▶ Exercise aim:
Output every line below exactly, please, omitting pictures.

▶ Data block:
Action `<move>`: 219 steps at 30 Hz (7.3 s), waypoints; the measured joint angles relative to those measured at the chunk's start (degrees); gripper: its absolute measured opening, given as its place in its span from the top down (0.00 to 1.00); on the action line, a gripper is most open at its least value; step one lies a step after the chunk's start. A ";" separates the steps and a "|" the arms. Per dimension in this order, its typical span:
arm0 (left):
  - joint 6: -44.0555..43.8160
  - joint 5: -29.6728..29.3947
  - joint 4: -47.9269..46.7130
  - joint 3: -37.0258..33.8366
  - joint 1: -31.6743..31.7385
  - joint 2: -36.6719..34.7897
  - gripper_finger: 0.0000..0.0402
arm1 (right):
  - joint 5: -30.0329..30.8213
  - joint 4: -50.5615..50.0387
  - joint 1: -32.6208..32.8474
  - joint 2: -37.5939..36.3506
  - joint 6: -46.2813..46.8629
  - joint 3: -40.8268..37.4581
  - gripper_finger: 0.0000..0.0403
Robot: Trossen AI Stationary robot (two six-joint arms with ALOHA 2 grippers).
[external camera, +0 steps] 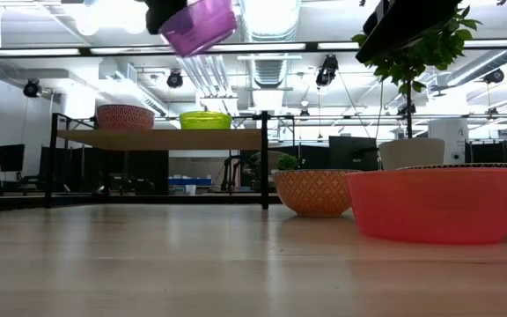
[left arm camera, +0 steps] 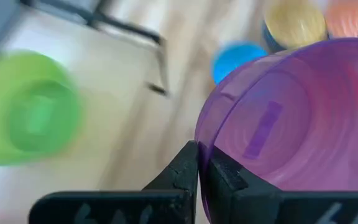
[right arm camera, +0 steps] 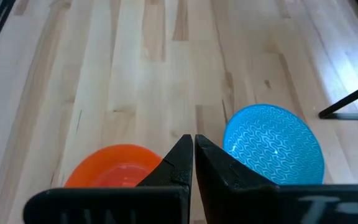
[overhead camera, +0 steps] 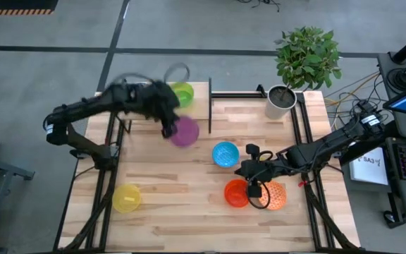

▶ Exercise result:
Action `<move>`: 219 steps at 30 Hz (7.3 s), waypoints; the measured joint angles relative to those measured at the chunk's start (degrees); gripper: its absolute measured opening, given as its place in its span from the top down (0.00 to 1.00); on the action line, a gripper is most open at its least value; step one lies a step after the chunk's start. A ";" separates the steps and a "|" the arms. Per dimension in this order, its typical span:
arm0 (left):
  - joint 6: -44.0555..43.8160
  - joint 5: -29.6728..29.3947
  - joint 4: -47.9269..46.7130
  - joint 3: -37.0258..33.8366
  - joint 1: -31.6743..31.7385
  - joint 2: -36.6719..34.7897
  - gripper_finger: 0.0000..0.0402
arm1 (right):
  - joint 5: -30.0329..30.8213
  - joint 4: -50.5615..50.0387
  - joint 1: -32.6208..32.8474
  - joint 2: -37.5939..36.3506
  - joint 6: -46.2813..46.8629
  - joint 3: -40.8268..37.4581
  - gripper_finger: 0.0000..0.0403
Robot: Trossen AI Stationary robot (two six-joint arms with ALOHA 2 grippers).
[external camera, +0 steps] 
[left arm camera, +0 steps] 
[right arm camera, +0 steps] 
[overhead camera, +0 steps] 

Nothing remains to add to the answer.